Daily Kos Communications Director Carolyn Fiddler joined Sonali Kolhatkar on Monday to talk all things Georgia ahead of the Georgia runoff elections. With a president who continues—in the face of the actual numbers, public opinion, and repeated failed legal challenges—to refuse to accept his loss, what’s next? Will Georgians rebuke the Republican Party and elect Jon Ossoff and Raphael Warnock?
Kolhatkar opened the show by talking about President Trump’s alarming and quite illegal behavior in pressuring Georgia Secretary of State Brad Raffensperger to “find” enough votes to declare him the winner in his state. While this is a last-ditch effort, Trump appears unwilling to back down, Fiddler said: “There’s no length to which Trump won’t go … to do what he wants, to get what he wants—in this case, staying in office.”
Elaborating on Election Day turnout, Kolhatkar noted Georgia’s long history of voter suppression and why the runoffs have historically been a way to suppress voter turnout (they have also been used to prevent Black candidates from winning). This is no mistake and is happening by design, having been baked into the state’s legislative processes—almost always to the benefit of the Republicans. As Fiddler explains,
The entire Republican party in the state of Georgia has spent many years working very hard at the state legislative level, and at the regulatory level in the the secretary of state’s office, to make it more difficult for Georgians to get to the polls, to cast their ballots either by mail or in person. They make it more difficult to register; they purge voter rolls, things like that. While, yes, the secretary of state is refusing to commit a criminal act by refusing to certify election results, he has also fought very hard, along with the rest of his party, to suppress voter turnout in Georgia.

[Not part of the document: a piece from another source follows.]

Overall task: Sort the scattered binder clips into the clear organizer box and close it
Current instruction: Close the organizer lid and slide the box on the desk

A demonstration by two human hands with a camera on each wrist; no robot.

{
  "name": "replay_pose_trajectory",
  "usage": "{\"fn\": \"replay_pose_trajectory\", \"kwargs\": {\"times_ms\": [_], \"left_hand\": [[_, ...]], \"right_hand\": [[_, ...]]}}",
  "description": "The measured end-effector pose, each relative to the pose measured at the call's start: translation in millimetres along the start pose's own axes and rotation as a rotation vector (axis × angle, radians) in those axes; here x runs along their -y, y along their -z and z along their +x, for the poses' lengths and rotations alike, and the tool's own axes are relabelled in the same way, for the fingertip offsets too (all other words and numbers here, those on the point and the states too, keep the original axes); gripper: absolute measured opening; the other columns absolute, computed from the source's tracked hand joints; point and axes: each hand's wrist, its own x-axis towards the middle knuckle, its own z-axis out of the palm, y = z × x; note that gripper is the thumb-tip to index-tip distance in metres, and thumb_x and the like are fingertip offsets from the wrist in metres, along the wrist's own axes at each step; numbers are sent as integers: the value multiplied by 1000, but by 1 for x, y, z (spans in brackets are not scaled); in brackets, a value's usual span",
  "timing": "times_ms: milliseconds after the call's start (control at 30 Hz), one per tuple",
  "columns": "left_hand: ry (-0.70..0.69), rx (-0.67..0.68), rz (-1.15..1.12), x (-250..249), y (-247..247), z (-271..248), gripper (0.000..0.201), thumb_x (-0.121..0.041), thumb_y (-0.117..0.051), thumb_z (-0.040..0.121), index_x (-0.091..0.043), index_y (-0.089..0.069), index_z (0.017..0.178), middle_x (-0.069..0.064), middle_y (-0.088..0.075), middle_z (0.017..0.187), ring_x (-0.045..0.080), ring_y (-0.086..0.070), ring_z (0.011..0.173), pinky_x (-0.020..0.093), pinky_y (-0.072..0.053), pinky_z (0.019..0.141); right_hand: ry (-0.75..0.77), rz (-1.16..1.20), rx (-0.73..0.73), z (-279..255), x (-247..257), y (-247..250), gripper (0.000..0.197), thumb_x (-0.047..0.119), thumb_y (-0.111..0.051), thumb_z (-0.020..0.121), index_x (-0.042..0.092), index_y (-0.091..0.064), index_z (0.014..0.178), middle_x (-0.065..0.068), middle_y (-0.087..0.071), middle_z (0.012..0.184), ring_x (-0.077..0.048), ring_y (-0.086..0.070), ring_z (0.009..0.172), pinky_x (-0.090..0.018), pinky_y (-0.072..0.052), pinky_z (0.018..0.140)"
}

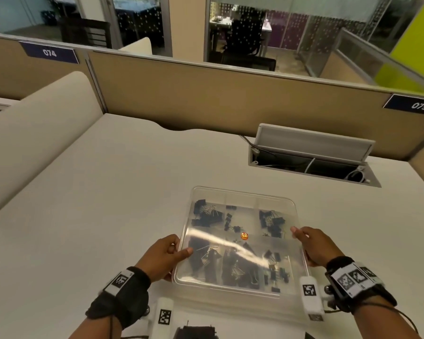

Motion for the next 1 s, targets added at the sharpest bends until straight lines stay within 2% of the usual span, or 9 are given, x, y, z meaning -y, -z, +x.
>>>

Describing the “internecine battle” in the Republican Party right now, Kolhatkar mentioned that polls are currently showing Democrats with a slim lead. While Fiddler believes party infighting and confusing messages about voting security—thus calling into question the point of casting a vote if one cannot rely on it to be counted securely—have reduced turnout of Senator Kelly Loeffler and David Perdue’s much-needed base, as she notes, polls have been inaccurate in the past and warned not to rely on them at this time:
These particular races are won and lost on the margins. Thinking that a couple-point lead … is something that should make everyone feel warm and fuzzy — that’s just smoke in the wind. There is no third-party voting in the runoff, there’s no blank line to write in Mickey Mouse if you don’t like either one, so it changes the nature of the election. And it means that whichever candidate wins in both of these races, it’s going to be just by chipping a little bit away at the other person’s electorate here and there, and adding a little bit more here and there to yours. It’s going to be very close, one way or another.
The pair also touched on how Ossoff and Warnock have successfully teamed up together in this runoff effort, and utilized messaging about the coronavirus to set a contrast between their leadership styles and that of Loeffler and Perdue’s.